Billy Warner was sitting on the floor with the other students, and he said to Tommy, “C’mon, Tommy, just go out there and see what he wants.”
Tommy said, “No way.”
Billy said, “But he said he only wants you, Tommy.”
Tommy said, “I don’t care. I’m not going out there.”
Billy said, “But you’re the one that’s always bullying him. You need to go out there.”
Tommy said to Billy, “You were just as mean to that kid as anyone else.”
Billy turned to Mr. Abbott, Billy saying to the teacher, “Shouldn’t Tommy go out there, Mr. Abbott?”
Mr. Abbott looked like he needed to vomit.
Whatever was outside in the hallway with Jacob Grist growled again and scratched on the classroom door.

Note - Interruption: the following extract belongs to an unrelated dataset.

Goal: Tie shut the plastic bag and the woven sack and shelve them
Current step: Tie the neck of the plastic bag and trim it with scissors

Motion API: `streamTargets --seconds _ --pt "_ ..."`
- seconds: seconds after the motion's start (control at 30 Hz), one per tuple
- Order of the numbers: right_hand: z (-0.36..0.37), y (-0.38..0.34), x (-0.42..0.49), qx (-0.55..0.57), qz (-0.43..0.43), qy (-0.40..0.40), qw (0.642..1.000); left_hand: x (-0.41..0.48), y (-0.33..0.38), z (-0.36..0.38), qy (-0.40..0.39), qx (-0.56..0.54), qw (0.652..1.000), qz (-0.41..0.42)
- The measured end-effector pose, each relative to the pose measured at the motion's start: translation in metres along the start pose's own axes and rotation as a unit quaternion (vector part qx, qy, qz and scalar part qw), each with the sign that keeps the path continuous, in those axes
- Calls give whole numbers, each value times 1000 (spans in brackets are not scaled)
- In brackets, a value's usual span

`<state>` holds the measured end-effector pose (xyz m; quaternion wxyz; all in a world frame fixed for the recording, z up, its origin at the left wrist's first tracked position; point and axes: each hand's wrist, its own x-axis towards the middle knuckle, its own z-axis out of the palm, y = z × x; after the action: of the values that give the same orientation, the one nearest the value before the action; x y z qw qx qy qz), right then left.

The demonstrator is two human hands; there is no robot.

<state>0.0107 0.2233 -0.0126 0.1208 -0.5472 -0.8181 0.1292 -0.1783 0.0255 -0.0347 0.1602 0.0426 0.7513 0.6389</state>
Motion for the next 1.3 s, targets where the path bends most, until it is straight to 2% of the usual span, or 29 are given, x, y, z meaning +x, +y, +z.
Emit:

Mr. Abbott said to Tommy, “Maybe you should just go out and see what he wants.”
Tommy stared at Mr. Abbott.
Billy said, “Yeah, see? Even Mr. Abbott thinks you should go.”
Meanwhile, John Berkley rushed through the Mystic Island Middle School’s hallways. He could hear the screams and mayhem throughout the school, but luckily, he had yet to run into any wild dogs or ball-playing zombies. John could also hear the sounds of sirens in the distance. While John rushed through the hallways, he flipped through his address book, and when he found the phone number he was looking for, he dialed it on his cell phone.
As John was dialing the number on his cell phone, across town, in the living room of the abandoned house at 42 Savage Street, Joanne Walsh was regarding the mural her son had painted on the wall.
Joanne’s cell phone rang. Joanne answered the phone, saying, “What?”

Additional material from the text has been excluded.